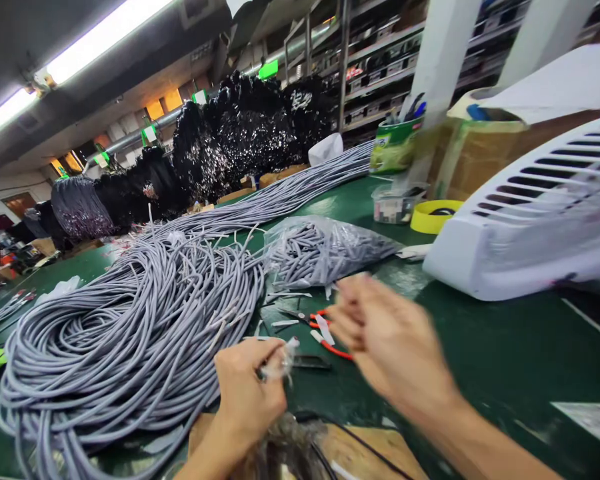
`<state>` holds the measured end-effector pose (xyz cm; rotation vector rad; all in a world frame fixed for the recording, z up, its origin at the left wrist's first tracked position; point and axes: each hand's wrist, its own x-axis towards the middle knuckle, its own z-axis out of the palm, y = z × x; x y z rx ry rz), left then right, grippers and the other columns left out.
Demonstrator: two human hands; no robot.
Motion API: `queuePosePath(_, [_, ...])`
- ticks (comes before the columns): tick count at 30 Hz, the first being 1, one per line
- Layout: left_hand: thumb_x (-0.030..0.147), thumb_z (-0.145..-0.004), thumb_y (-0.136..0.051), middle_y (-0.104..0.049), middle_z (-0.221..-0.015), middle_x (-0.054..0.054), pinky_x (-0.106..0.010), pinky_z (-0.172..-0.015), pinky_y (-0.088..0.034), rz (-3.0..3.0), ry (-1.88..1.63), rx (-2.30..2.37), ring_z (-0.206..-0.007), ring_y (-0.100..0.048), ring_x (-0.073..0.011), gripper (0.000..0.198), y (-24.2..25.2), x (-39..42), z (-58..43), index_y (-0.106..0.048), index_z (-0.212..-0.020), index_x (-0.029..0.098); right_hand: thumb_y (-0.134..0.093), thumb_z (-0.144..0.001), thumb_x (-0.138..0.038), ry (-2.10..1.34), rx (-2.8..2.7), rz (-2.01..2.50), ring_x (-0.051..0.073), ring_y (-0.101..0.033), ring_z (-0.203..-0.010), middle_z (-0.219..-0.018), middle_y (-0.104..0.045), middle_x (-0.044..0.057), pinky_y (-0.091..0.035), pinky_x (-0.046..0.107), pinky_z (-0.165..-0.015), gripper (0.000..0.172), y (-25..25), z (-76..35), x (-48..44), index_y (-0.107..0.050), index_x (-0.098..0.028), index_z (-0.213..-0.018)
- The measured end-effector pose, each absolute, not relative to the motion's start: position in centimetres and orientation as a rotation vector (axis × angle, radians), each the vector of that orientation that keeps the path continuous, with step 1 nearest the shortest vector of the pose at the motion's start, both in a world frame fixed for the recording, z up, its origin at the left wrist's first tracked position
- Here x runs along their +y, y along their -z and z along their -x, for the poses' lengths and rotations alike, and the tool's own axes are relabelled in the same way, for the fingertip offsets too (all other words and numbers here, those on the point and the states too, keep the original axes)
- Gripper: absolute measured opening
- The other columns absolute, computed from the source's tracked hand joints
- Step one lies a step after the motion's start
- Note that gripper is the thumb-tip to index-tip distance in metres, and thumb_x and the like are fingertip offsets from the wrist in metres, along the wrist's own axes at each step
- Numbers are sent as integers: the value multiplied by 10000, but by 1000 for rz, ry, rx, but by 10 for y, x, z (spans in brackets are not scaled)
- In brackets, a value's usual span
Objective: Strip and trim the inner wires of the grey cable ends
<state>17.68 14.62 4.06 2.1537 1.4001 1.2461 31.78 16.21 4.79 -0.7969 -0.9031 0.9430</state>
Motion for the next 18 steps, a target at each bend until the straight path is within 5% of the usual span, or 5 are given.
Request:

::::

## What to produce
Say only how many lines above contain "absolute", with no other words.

## Solution below
3